**What you should do**: Count each line below that has "target" anywhere in it. Answer with the total alone.

-- Listed entries follows --

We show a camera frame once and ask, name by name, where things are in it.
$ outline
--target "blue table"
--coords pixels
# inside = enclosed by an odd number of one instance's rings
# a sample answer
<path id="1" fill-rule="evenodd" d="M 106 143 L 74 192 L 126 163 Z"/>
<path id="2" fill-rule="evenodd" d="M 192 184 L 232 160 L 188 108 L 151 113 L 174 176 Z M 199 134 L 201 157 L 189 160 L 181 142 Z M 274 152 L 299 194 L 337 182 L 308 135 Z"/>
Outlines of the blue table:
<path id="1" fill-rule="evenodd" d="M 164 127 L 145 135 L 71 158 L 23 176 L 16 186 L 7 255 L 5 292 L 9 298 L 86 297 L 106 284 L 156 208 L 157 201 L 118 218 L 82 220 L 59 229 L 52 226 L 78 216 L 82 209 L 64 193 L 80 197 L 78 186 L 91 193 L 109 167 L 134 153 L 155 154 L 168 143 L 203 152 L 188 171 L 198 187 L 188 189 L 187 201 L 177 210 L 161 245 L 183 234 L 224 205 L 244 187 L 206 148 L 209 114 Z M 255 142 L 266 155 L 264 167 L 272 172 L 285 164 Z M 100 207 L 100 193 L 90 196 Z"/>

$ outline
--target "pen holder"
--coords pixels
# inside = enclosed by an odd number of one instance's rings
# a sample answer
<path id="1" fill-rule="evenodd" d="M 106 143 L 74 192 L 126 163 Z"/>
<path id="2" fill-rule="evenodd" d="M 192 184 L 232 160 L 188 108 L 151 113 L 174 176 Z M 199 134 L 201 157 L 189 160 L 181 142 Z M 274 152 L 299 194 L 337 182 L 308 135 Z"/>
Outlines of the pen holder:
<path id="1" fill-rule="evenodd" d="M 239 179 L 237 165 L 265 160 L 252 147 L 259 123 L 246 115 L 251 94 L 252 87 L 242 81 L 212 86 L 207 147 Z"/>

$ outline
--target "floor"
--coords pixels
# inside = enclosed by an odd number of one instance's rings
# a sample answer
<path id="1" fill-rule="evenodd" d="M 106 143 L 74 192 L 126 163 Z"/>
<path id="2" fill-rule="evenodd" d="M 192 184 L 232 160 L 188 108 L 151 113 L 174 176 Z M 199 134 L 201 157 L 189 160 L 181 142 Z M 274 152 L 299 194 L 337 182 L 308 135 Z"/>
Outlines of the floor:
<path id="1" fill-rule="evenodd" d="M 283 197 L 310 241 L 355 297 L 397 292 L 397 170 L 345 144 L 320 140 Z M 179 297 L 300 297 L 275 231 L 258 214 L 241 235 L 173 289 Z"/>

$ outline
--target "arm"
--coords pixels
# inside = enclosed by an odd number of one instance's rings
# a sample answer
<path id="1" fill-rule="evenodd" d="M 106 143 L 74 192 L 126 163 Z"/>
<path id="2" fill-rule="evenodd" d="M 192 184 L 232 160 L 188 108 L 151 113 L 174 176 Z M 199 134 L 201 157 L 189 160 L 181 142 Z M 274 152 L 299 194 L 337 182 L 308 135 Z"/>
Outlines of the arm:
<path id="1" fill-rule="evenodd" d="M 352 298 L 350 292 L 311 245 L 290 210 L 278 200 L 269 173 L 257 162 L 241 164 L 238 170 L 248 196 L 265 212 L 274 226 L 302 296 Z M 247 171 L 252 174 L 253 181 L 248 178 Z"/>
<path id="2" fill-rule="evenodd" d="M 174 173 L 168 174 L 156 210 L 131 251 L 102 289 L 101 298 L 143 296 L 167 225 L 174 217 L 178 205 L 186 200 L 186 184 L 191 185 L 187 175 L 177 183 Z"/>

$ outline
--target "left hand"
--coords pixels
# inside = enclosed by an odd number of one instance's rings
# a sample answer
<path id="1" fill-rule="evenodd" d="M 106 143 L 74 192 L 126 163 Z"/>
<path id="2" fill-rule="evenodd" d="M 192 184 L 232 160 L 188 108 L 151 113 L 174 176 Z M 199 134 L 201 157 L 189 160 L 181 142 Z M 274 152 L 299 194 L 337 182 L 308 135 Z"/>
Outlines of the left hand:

-- Listed entries concluded --

**Task output**: 5